Page MenuHomePhabricator

Add a limit to the number of sites a user can watch
Closed, ResolvedPublic2 Estimated Story Points

Description

One of the grant requirements:

The extension should only be deployed on a limited number of wikis (not all wikis). Ten wikis has been suggested as the limit, but this can be finalized through further consultation with Wikimedia Foundation staff.

I believe that this refers to the number of sites a user can show at once, given one of the other requirements is:

The extension should only be available on Meta.

However, I'll wait for the assigned technical advisor to clarify before proceeding

Event Timeline

Restricted Application added a subscriber: Aklapper. · View Herald Transcript
DannyS712 changed the task status from Open to Stalled.Jul 27 2020, 11:52 AM
DannyS712 triaged this task as Medium priority.
DannyS712 set the point value for this task to 2.
DannyS712 moved this task from Backlog to Later on the MediaWiki-extensions-GlobalWatchlist board.
DannyS712 moved this task from Unsorted to Later on the User-DannyS712 board.

Stalling pending confirmation of the intended meaning

The idea here is that since the global watchlist contacts the individual Wikipedias' APIs, we want to limit how many concurrent requests are sent, because sending a request to 900+ apis is unreasonable.

This can and should be iterated on, though, to see what is reasonable performance wise.

There are a couple of options on what to do here:

  • Options 1 -- Check what wikis a user is active on, and then request watched items from those. If you go this route, you still need to create some limits, so that you don't get some users that have dozens of wikis. Also, this means 2 requests -- one to figure out the wikis to contact, and then another for each of the wikis.
  • Option 2 -- Give the user the ability to choose which wikis they want to get their watchlist from, limiting to some x wikis (i'd start with 5, and iterate when there's a clearer idea of performance). The bonus here is that you don't need to have another API call *and* you give your users the control of what wikis they deem as important to them.

I obviously think option 2 is best, but it depends on how you view the product and what users need. The idea of this limit, however, is to handle the (very serious) performance concern where we flood hundreds of API endpoints with requests and wait for results per user. That would be unsustainable.

Does this clarify the request? I'd be happy to hash it out a bit more.

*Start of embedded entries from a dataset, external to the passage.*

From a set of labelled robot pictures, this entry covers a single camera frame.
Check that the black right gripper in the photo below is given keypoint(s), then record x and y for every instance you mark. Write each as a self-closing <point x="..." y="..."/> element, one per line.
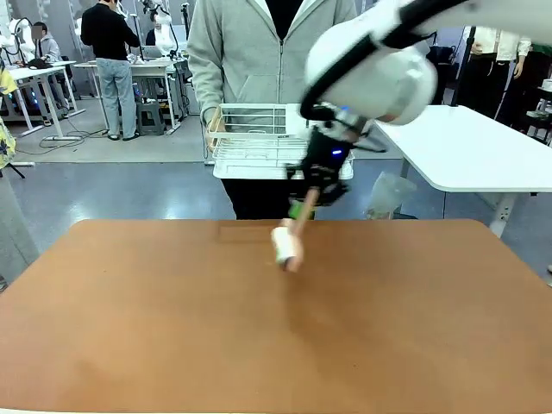
<point x="321" y="166"/>

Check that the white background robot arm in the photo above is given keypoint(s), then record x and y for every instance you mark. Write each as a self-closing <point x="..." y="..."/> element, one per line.
<point x="163" y="30"/>
<point x="17" y="41"/>

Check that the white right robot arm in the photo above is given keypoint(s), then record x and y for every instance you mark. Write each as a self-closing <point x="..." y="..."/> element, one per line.
<point x="388" y="73"/>

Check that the person's right forearm grey sleeve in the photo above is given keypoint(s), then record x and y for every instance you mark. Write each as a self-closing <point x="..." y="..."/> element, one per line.
<point x="202" y="82"/>

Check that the person's right hand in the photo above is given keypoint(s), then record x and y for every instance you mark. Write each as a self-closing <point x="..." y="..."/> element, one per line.
<point x="213" y="127"/>

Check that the translucent plastic bag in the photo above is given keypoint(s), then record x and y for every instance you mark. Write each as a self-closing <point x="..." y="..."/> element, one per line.
<point x="390" y="194"/>

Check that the large white table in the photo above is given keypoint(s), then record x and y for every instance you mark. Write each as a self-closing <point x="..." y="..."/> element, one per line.
<point x="466" y="146"/>

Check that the person in grey hoodie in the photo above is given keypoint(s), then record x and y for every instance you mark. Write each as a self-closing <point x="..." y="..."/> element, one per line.
<point x="241" y="52"/>

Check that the grey step stool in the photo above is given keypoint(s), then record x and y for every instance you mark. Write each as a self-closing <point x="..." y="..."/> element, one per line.
<point x="150" y="117"/>

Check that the black tripod stand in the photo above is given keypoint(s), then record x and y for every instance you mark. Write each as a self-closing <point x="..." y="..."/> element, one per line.
<point x="463" y="64"/>

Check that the white desk with laptop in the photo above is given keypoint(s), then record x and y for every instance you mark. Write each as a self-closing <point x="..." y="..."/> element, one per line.
<point x="146" y="69"/>

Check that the person in white jacket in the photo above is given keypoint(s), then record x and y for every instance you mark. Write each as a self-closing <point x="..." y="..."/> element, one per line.
<point x="496" y="64"/>

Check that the man in black shirt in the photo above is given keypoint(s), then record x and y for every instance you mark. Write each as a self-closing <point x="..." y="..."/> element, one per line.
<point x="112" y="64"/>

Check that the person in dark clothes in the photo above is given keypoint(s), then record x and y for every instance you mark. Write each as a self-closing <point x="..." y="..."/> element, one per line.
<point x="537" y="86"/>

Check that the seated person grey hoodie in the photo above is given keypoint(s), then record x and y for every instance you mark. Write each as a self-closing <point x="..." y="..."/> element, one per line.
<point x="46" y="45"/>

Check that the yellow patterned cloth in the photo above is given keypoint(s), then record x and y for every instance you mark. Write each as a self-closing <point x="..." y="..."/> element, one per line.
<point x="6" y="121"/>

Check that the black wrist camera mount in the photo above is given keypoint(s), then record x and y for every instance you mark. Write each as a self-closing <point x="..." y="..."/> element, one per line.
<point x="345" y="127"/>

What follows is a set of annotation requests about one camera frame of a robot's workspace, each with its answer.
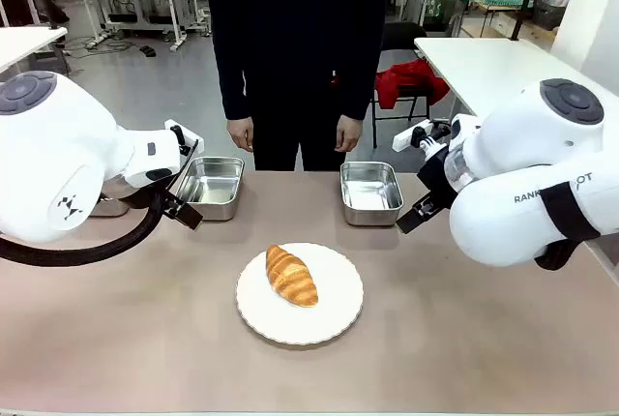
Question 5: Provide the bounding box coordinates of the person's left forearm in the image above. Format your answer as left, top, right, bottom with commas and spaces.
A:
337, 33, 386, 122

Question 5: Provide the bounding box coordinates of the person in dark clothes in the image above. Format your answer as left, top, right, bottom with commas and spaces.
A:
203, 0, 394, 172

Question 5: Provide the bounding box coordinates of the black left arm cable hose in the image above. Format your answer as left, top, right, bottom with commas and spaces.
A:
0, 188, 168, 268

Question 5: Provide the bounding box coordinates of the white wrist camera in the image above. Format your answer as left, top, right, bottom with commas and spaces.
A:
162, 118, 205, 157
392, 119, 455, 153

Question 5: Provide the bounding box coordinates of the black right arm cable strap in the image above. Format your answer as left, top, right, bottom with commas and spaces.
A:
533, 182, 604, 272

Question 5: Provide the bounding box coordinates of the person's left hand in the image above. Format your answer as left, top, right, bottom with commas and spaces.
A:
334, 114, 364, 154

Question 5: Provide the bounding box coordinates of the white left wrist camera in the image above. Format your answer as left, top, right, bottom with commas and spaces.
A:
162, 118, 205, 157

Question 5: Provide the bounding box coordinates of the person's right forearm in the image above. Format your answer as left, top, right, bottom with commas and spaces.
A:
211, 33, 253, 122

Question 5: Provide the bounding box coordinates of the golden croissant bread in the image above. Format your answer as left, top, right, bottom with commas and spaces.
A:
265, 244, 320, 310

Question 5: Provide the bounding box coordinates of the large white side table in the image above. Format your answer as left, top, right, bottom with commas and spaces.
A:
414, 36, 589, 121

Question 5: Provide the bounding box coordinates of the red cloth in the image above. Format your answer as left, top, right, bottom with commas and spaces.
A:
375, 59, 452, 111

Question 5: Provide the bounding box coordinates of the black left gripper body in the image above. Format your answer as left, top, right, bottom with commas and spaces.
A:
102, 178, 171, 212

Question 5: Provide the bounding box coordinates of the black chair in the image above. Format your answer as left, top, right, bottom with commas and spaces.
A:
370, 21, 439, 150

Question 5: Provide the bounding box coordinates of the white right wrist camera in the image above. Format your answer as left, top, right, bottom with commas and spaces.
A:
392, 119, 455, 153

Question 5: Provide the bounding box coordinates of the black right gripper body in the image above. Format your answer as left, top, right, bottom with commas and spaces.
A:
416, 150, 459, 210

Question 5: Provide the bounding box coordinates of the person's right hand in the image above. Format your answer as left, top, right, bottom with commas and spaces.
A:
226, 115, 255, 154

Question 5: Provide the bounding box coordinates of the white round plate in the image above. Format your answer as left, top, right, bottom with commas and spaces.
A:
235, 242, 365, 346

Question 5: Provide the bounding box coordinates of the rectangular steel container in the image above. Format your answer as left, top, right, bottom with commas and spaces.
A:
339, 161, 405, 228
171, 156, 246, 223

The idea here is that since the global watchlist contacts the individual Wikipedias' APIs, we want to limit how many concurrent requests are sent, because sending a request to 900+ apis is unreasonable.

This can and should be iterated on, though, to see what is reasonable performance wise.

There are a couple of options on what to do here:

  • Options 1 -- Check what wikis a user is active on, and then request watched items from those. If you go this route, you still need to create some limits, so that you don't get some users that have dozens of wikis. Also, this means 2 requests -- one to figure out the wikis to contact, and then another for each of the wikis.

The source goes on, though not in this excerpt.